Try it — Work through the entries below and report how many lines include "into". The number alone is the answer.

Study material —
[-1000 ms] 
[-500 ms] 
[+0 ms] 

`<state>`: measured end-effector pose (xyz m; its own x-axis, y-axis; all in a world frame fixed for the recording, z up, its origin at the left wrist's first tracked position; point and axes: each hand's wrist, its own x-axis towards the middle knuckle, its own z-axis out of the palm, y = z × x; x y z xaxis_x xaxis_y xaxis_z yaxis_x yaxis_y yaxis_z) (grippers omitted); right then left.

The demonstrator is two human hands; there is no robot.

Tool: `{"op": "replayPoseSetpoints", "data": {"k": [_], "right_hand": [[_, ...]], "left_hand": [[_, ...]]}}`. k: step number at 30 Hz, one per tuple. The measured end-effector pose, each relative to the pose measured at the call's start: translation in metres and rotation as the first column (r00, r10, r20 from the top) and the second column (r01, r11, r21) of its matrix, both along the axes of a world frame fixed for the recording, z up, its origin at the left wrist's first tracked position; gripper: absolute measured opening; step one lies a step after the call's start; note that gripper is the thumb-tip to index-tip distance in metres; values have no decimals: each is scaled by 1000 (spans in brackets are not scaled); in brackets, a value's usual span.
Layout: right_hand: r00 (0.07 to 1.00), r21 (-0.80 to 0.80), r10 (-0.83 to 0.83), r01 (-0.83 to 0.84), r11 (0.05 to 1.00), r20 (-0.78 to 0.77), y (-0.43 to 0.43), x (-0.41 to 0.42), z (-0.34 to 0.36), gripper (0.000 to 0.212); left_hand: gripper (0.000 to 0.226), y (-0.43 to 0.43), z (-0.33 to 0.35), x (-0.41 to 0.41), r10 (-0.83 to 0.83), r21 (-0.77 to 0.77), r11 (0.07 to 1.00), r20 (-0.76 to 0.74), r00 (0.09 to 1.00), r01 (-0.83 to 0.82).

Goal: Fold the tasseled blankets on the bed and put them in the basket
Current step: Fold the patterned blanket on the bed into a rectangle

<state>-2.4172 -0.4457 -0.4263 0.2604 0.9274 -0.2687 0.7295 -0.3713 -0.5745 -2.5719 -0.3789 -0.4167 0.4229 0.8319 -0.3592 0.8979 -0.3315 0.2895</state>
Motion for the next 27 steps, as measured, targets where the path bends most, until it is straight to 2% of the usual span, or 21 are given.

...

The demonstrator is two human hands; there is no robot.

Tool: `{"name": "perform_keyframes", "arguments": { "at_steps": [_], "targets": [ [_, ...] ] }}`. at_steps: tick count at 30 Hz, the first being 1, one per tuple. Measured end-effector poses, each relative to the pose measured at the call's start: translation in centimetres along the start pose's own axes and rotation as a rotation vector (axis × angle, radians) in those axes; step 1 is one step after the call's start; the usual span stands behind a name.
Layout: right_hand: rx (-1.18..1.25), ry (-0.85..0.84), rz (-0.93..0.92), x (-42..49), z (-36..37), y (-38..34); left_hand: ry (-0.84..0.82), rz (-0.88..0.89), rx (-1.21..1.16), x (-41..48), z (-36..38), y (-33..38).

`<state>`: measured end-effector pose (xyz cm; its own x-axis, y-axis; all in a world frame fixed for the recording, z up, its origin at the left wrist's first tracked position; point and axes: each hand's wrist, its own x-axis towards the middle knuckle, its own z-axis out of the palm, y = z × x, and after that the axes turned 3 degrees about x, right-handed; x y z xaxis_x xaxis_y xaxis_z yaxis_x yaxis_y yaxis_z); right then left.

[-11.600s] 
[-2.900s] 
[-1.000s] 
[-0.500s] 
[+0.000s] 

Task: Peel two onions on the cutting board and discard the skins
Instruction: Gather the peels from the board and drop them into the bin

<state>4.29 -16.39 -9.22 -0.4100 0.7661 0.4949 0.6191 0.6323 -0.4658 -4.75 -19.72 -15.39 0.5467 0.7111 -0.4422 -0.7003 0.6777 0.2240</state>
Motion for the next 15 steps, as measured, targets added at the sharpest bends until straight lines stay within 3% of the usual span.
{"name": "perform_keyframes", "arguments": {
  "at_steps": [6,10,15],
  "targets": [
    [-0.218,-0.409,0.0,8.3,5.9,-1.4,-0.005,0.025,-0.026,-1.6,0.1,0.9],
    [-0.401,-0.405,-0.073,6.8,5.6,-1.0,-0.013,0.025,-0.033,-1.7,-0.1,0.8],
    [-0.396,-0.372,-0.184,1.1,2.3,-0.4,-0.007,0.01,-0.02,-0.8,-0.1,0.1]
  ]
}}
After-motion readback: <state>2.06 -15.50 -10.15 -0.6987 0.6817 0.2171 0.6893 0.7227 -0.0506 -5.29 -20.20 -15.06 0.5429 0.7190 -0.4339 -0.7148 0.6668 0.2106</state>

Output for this exercise — 2